A comparison of the major valuation metrics for the two firms is shown here:

Metric

Autohome (ATHM)

Cango (CANG)

EV / Revenue

8.67

3.98

EV / EBITDA

21.83

17.55

Earnings Per Share

$3.30

$0.11

Revenue Growth Rate

23.50%

20.41%

Autohome is the clear favorite in terms of earnings per share while retaining a healthy trailing growth rate, perhaps justifying its higher enterprise value metrics.

The Chinese automobile sales market will likely continue to remain in a challenged position for some time, as the government authorities continue their efforts to reign in the shadow/alternative banking industry which had provided so many funding sources and liquidity for the capital intensive automobile purchase market.

What we’re seeing is an apparent shake out of the marketplace industry and Autohome appears to be performing better than others in crossing this industry recession.

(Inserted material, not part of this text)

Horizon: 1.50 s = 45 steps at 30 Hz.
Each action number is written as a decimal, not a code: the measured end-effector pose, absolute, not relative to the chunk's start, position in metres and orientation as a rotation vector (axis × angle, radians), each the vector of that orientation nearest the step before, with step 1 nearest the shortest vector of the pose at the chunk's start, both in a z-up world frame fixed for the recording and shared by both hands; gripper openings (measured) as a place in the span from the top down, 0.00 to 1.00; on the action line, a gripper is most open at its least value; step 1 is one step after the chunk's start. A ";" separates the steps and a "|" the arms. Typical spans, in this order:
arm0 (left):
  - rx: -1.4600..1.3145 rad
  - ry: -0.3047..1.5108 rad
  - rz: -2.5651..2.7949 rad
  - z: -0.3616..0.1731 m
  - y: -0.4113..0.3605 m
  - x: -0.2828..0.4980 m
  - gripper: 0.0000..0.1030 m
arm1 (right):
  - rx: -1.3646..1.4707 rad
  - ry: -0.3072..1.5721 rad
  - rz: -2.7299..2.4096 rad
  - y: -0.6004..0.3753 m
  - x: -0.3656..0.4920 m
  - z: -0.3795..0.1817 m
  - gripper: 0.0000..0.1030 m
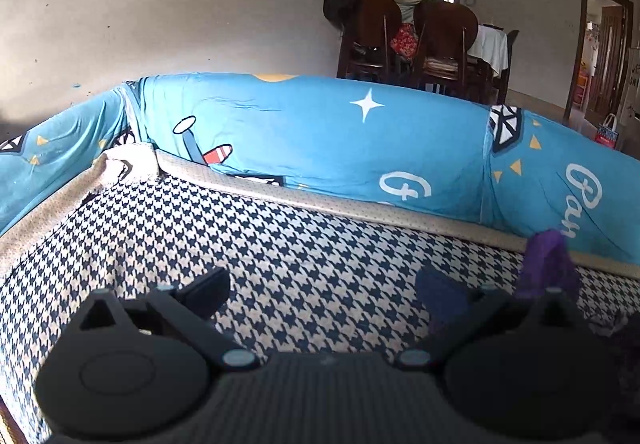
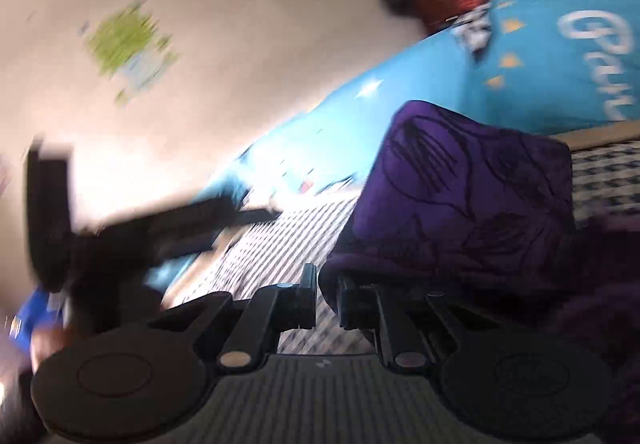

(The opinions expressed by contributing analysts do not reflect the position of CapitalWatch or its journalists. The analyst has no positions in any stocks mentioned, no plans to initiate any positions within the next 72 hours, and no business relationship with any company whose stock is mentioned in this article. Information provided is for educational purposes only, may be incomplete or out of date, and does not constitute financial, legal, or investment advice.)